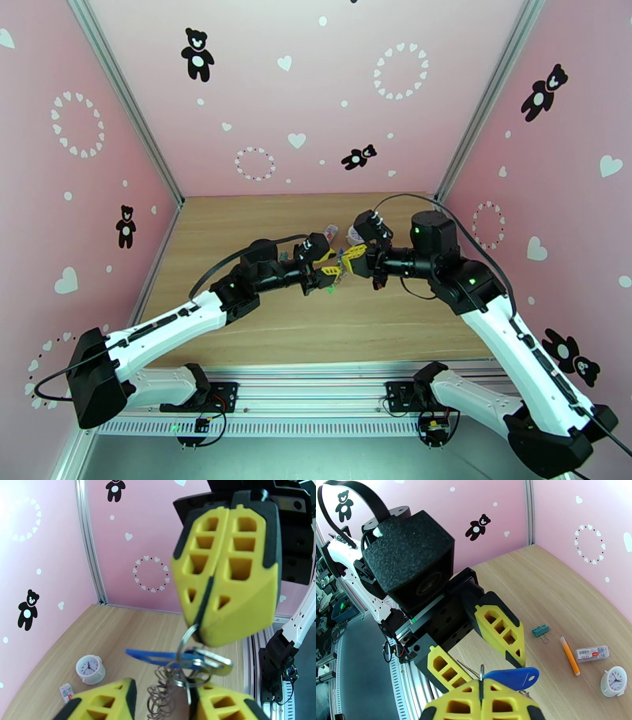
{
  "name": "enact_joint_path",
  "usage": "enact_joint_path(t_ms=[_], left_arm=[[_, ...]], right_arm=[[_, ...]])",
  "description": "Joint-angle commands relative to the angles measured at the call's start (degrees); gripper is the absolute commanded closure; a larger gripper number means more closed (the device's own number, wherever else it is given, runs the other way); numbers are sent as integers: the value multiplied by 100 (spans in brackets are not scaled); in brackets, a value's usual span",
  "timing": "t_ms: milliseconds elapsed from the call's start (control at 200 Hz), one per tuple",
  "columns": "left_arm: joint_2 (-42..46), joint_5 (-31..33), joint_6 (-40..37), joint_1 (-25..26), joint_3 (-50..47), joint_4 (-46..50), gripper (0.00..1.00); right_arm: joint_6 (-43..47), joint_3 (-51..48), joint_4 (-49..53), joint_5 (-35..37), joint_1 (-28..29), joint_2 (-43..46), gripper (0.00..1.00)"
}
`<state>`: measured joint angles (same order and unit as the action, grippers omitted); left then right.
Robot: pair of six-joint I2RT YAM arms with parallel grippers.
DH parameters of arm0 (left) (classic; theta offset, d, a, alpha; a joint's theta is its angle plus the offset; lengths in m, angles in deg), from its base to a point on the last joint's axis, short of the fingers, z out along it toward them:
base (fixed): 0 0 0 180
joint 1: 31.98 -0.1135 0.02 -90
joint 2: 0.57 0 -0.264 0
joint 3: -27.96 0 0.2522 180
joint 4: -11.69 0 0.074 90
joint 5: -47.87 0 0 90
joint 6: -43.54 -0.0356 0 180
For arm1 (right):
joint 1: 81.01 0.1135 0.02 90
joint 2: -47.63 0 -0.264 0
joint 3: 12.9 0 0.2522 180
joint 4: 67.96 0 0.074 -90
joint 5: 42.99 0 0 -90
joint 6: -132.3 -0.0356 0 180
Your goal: Remove the keys from the keyring
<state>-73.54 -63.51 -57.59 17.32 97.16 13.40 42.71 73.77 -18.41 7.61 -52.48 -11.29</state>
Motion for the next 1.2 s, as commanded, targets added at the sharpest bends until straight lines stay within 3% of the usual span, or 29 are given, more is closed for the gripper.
enact_joint_path(t_ms=[0,170,400,526,921,1196], left_arm=[[-16,177,-22,44,-11,-319,55],[-94,624,-243,299,43,-279,53],[-12,1184,-34,297,-164,-639,58],[34,1221,5,300,-236,-688,59],[133,1117,-50,300,-315,-760,73],[102,1010,-63,298,-326,-844,59]], right_arm=[[-104,70,-230,-88,-5,12,100],[-190,48,-283,-68,-3,-6,100],[-165,5,-230,-4,-2,33,100],[-172,5,-222,2,-7,10,100],[-181,22,-213,-15,-11,-28,100],[-225,48,-283,-8,-9,-42,100]])
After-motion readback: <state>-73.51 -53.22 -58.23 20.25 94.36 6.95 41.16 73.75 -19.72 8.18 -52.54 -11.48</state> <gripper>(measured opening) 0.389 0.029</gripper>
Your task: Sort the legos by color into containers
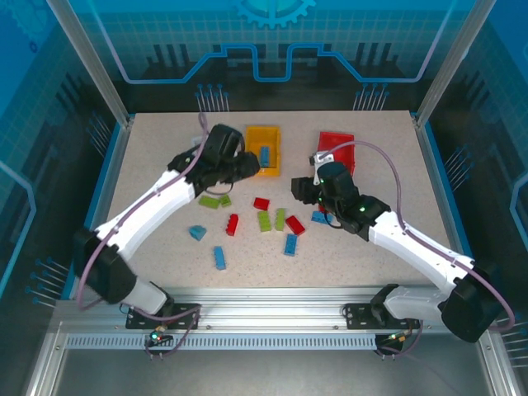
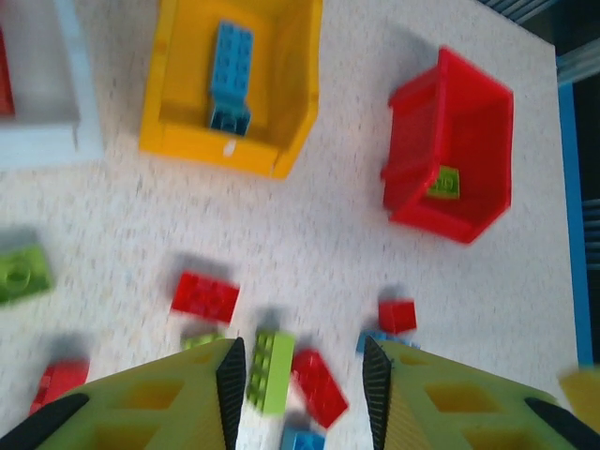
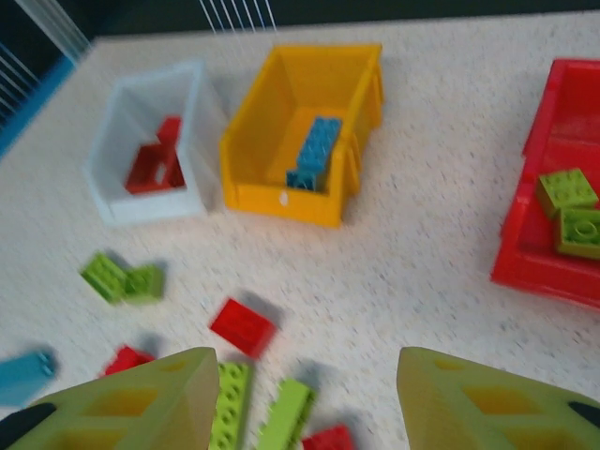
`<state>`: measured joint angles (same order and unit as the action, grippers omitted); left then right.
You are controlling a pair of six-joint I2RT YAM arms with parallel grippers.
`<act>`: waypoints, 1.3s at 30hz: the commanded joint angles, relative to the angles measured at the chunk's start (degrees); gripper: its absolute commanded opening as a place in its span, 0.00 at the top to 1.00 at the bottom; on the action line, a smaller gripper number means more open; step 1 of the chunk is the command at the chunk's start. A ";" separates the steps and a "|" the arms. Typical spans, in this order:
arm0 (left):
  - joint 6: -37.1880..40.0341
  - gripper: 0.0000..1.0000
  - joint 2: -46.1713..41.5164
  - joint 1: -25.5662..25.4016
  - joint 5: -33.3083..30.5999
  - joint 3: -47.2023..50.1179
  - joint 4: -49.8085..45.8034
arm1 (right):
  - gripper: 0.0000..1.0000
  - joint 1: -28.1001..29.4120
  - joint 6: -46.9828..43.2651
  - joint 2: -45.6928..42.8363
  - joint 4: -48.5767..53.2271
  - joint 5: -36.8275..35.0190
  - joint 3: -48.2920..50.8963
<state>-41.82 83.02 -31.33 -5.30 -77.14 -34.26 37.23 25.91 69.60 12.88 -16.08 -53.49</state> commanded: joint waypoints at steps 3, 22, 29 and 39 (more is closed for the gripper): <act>-5.23 0.58 -14.57 -4.41 -3.05 14.60 0.95 | 0.45 5.00 -2.91 9.29 12.76 -0.67 -6.23; -10.37 0.55 -36.44 -8.94 2.09 39.44 8.72 | 0.57 3.66 25.77 42.46 29.86 3.22 -28.93; -10.03 0.55 -35.04 -8.99 2.74 39.24 9.73 | 0.58 3.64 25.96 44.90 28.75 4.44 -29.70; -10.03 0.55 -35.07 -9.01 2.76 39.49 9.82 | 0.61 3.64 26.92 47.30 28.32 6.02 -30.55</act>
<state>-51.16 48.05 -39.92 -3.55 -38.28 -25.12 41.19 51.42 115.96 39.92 -11.29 -83.37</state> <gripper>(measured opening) 0.452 0.395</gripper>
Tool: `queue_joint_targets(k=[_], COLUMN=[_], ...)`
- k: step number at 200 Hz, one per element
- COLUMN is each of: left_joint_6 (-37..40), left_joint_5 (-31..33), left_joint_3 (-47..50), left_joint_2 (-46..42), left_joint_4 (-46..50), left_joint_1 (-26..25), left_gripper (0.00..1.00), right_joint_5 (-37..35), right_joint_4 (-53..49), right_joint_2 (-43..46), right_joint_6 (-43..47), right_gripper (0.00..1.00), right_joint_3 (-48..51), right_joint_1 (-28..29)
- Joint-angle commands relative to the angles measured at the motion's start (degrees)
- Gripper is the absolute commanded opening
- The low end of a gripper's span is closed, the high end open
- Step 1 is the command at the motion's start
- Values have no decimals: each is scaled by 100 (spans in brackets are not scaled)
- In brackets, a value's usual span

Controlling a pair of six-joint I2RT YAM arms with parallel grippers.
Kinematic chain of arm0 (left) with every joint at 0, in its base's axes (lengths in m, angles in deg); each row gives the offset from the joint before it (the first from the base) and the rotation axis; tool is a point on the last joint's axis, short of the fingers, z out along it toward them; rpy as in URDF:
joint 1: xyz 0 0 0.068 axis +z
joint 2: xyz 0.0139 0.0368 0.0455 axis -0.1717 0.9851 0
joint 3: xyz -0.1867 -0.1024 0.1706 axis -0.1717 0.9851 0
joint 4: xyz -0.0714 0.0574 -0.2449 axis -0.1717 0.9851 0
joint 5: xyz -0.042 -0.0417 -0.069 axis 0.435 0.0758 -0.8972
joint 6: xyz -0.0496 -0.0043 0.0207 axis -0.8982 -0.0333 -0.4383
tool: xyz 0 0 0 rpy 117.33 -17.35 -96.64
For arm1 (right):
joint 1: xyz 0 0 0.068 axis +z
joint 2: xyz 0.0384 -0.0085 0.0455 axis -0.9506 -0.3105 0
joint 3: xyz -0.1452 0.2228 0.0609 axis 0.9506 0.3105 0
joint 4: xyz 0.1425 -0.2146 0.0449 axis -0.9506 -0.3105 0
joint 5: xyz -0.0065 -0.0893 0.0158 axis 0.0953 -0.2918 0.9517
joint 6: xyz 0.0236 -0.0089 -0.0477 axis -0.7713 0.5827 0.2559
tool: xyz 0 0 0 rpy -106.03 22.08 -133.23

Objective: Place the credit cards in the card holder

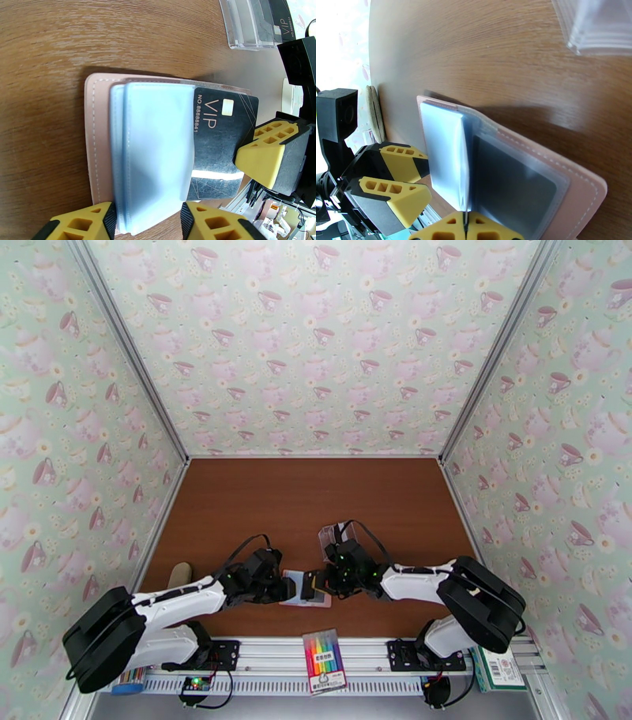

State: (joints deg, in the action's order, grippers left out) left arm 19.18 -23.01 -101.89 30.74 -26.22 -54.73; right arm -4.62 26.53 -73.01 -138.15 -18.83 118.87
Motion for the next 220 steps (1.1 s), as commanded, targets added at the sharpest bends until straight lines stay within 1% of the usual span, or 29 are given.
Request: queue_joint_targets(k=[1,220], left_joint_6=[-16,18], left_joint_5=[73,125], left_joint_3=[40,76], left_joint_2=[151,83], left_joint_4=[8,51], left_joint_1=[-34,-34], left_gripper=[50,50], right_joint_5=[-152,-391], right_joint_4=[-118,-170], right_joint_2=[52,93], right_joint_6=[-215,-577], right_gripper=[0,0], right_joint_3=[187,394], right_joint_1=[42,194])
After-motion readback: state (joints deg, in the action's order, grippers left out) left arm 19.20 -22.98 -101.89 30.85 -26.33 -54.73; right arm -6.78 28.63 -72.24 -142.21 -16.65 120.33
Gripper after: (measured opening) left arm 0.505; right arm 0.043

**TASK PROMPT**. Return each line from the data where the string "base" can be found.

**RESPONSE TO THIS EXERCISE**.
DH parameters of arm0 (left) (classic; theta offset, d, a, alpha; a joint's theta is its angle plus the offset; lengths in m, angles in deg), from its base to a point on the last joint's axis, short of the fingers, z out along it toward them:
base (fixed): 0 0 0 180
Kinematic chain of arm0 (left) with every joint at 0, in its base's axes (lengths in m, angles in deg); each row gives the offset from the joint before it (the first from the base) and the rotation axis; tool is a point on the last joint's axis, short of the fingers, z out along it toward them; rpy as in URDF:

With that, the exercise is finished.